En sa qualité de président du Conseil supérieur de la magistrature, le chef de l’État a affirmé avoir pris l’engagement de mettre en œuvre les mesures appropriées afin de garantir une justice rendue librement, équitablement et dans le respect des délais. Il a insisté sur le rôle central du juge dans la stabilité sociale, la sécurisation de l’économie et la préservation des institutions.
Pour le président de la République, la refondation du système judiciaire constitue une nécessité à la fois morale, institutionnelle et démocratique.

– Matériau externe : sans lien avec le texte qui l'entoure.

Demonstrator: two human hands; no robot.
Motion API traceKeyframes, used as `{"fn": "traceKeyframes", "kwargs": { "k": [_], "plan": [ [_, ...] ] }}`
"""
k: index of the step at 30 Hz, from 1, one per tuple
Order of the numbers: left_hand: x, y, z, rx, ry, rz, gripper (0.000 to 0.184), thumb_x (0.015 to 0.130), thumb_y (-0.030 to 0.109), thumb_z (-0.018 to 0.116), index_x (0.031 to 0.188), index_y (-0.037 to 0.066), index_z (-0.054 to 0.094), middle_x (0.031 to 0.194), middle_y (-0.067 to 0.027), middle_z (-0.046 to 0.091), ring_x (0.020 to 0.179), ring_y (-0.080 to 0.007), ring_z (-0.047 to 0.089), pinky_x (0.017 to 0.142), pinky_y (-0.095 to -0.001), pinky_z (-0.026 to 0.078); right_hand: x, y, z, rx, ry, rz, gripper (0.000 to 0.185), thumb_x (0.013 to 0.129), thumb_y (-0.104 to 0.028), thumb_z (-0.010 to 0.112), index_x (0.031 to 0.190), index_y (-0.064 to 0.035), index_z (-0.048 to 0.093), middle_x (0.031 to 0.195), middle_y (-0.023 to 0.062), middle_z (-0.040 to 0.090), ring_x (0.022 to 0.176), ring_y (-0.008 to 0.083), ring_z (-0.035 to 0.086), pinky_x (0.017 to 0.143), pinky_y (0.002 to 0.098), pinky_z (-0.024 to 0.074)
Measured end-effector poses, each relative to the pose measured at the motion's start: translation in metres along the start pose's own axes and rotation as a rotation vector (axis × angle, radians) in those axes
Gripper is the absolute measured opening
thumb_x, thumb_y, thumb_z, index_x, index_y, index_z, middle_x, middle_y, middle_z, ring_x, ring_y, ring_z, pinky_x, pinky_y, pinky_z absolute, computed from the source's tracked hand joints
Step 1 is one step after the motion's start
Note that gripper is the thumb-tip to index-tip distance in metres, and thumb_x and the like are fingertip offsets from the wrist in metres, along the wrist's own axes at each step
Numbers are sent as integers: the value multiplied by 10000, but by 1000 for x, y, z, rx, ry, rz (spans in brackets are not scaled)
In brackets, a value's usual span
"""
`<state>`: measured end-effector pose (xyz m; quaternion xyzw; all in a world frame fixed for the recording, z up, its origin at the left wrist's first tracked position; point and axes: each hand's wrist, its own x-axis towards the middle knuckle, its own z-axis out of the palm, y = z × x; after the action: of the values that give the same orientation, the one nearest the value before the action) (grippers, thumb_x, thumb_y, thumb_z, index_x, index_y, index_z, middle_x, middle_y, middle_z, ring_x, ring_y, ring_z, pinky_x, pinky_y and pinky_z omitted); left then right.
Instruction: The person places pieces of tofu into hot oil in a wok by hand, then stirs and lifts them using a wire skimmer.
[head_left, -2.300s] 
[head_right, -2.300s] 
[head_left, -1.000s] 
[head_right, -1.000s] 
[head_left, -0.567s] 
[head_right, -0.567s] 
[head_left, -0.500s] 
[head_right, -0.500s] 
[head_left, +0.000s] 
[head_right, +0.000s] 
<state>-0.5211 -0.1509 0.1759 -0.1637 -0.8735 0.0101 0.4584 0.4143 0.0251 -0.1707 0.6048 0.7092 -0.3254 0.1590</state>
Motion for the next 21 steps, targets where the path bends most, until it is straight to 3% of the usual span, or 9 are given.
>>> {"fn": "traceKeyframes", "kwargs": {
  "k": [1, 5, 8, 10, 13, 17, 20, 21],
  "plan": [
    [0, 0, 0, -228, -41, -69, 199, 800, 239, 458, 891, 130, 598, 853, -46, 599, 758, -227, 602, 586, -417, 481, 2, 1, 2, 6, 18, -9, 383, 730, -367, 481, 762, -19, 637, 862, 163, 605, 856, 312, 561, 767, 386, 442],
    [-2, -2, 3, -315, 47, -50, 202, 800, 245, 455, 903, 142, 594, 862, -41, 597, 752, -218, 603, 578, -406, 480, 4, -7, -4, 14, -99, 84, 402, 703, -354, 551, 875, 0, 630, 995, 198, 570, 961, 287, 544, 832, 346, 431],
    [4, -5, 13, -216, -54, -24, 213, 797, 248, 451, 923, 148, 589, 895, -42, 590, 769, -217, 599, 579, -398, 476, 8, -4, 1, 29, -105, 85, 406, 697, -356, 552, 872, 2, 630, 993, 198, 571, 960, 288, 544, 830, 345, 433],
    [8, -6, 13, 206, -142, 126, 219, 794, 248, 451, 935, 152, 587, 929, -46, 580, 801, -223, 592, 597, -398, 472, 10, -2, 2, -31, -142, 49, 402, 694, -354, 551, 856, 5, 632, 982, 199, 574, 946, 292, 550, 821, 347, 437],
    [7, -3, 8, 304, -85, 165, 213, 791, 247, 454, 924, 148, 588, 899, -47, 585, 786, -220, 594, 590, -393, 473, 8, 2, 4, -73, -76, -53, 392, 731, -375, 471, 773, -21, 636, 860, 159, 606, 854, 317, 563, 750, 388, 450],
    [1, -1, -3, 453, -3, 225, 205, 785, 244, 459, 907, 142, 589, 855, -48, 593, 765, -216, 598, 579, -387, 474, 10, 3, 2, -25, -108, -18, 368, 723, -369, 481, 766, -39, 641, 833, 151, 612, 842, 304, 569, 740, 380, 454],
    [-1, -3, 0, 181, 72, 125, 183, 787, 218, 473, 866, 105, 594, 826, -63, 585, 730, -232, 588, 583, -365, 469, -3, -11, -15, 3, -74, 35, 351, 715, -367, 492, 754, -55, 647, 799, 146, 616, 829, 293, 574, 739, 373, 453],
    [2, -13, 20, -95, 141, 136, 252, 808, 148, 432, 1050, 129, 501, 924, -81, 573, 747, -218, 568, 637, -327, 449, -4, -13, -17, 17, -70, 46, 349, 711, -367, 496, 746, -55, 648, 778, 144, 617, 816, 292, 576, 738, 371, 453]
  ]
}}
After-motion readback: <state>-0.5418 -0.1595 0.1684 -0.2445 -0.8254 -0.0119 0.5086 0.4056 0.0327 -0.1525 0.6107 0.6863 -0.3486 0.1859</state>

Il a rappelé que les assises de la justice, lancées dès le début de son mandat, ont permis d’aboutir à des recommandations majeures dont la mise en œuvre a déjà commencé.

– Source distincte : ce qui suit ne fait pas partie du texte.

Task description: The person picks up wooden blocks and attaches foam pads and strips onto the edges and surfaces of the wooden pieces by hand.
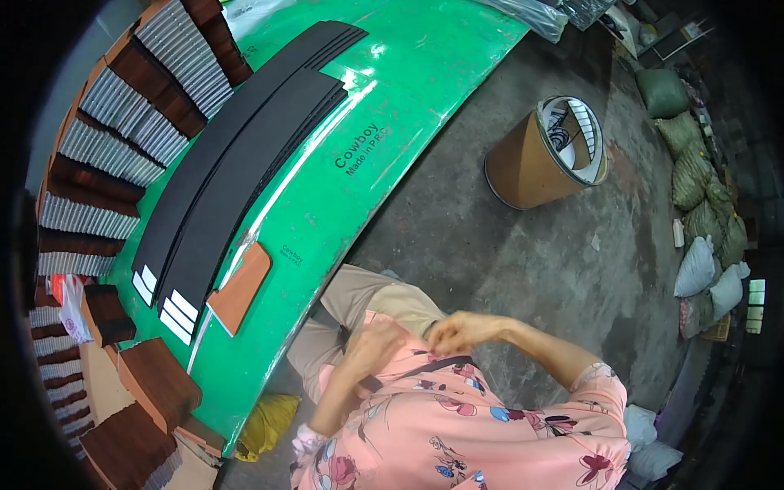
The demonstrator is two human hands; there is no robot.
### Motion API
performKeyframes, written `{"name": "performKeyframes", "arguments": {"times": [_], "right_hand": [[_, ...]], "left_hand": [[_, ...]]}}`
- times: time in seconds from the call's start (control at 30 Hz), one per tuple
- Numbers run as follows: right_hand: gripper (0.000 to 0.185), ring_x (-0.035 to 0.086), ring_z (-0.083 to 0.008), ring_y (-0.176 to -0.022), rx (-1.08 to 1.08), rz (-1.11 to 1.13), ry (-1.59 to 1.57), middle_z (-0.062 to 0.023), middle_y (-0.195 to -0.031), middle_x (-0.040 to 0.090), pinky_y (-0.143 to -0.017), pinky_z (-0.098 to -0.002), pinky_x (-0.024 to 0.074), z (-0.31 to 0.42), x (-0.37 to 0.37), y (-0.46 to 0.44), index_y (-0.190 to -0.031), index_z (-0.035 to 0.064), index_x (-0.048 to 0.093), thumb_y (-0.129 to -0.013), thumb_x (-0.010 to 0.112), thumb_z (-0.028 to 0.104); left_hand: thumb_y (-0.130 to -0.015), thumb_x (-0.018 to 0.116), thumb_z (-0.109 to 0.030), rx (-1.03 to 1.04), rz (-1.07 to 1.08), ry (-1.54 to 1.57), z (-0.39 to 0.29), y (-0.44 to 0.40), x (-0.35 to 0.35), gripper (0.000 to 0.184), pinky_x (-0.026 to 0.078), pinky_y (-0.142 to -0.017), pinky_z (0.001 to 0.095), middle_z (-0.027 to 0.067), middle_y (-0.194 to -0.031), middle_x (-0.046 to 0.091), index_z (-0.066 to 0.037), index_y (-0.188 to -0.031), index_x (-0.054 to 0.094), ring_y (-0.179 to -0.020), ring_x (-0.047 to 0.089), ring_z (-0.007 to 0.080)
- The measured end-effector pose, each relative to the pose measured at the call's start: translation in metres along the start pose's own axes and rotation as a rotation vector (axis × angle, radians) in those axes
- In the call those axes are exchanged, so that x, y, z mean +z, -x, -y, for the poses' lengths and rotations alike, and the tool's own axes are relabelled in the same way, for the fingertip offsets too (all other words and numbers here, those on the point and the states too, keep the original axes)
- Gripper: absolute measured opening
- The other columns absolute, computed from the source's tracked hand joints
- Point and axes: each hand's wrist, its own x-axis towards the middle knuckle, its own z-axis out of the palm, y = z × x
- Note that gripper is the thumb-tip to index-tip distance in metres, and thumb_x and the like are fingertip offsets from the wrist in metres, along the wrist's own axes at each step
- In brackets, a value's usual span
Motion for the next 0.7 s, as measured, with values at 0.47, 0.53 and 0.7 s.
{"name": "performKeyframes", "arguments": {"times": [0.47, 0.53, 0.7], "right_hand": [[0.018, 0.063, -0.0244, -0.084, -0.53, -0.332, 0.551, -0.0077, -0.093, 0.065, -0.074, -0.033, 0.0499, -0.017, 0.04, -0.011, -0.094, 0.004, 0.067, -0.079, 0.059, 0.001], [0.018, 0.062, -0.0237, -0.088, -0.621, -0.328, 0.587, -0.0077, -0.095, 0.064, -0.076, -0.0326, 0.0489, -0.021, 0.047, -0.009, -0.095, 0.0044, 0.067, -0.079, 0.058, 0.0], [0.015, 0.061, -0.0231, -0.091, -0.615, -0.463, 0.556, -0.007, -0.1, 0.064, -0.079, -0.0326, 0.0479, -0.026, 0.061, -0.001, -0.091, 0.0056, 0.066, -0.08, 0.056, 0.002]], "left_hand": [[-0.08, 0.06, -0.018, -0.033, -0.109, -0.116, -0.029, -0.029, 0.01, 0.016, 0.048, -0.059, 0.0403, 0.0162, -0.078, 0.063, -0.003, -0.085, 0.06, -0.07, 0.064, 0.0317], [-0.075, 0.064, -0.022, -0.033, -0.043, -0.291, -0.027, -0.037, 0.016, 0.02, 0.05, -0.056, 0.0405, 0.0165, -0.072, 0.064, -0.002, -0.075, 0.064, -0.065, 0.065, 0.0308], [-0.069, 0.063, -0.019, -0.045, 0.177, -0.576, -0.035, -0.049, 0.01, 0.015, 0.051, -0.052, 0.04, 0.0154, -0.063, 0.064, -0.005, -0.07, 0.066, -0.06, 0.066, 0.0298]]}}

Abordant la question de la transformation numérique, Bassirou Diomaye Faye a souligné que celle-ci s’inscrit pleinement dans le projet de société issu de son contrat de gouvernance avec le peuple. Il a précisé que la digitalisation représente aujourd’hui un levier essentiel de la modernisation de l’action publique.
Dans le domaine judiciaire, cette ambition numérique répond, selon lui, à des enjeux déterminants, notamment en matière d’efficacité, de célérité des procédures, de transparence, de sécurité juridique et de respect des droits fondamentaux. Il a enfin rappelé que le juge, en tant que garant des libertés et pilier de l’État de droit, évolue désormais dans un environnement numérique en perpétuelle mutation.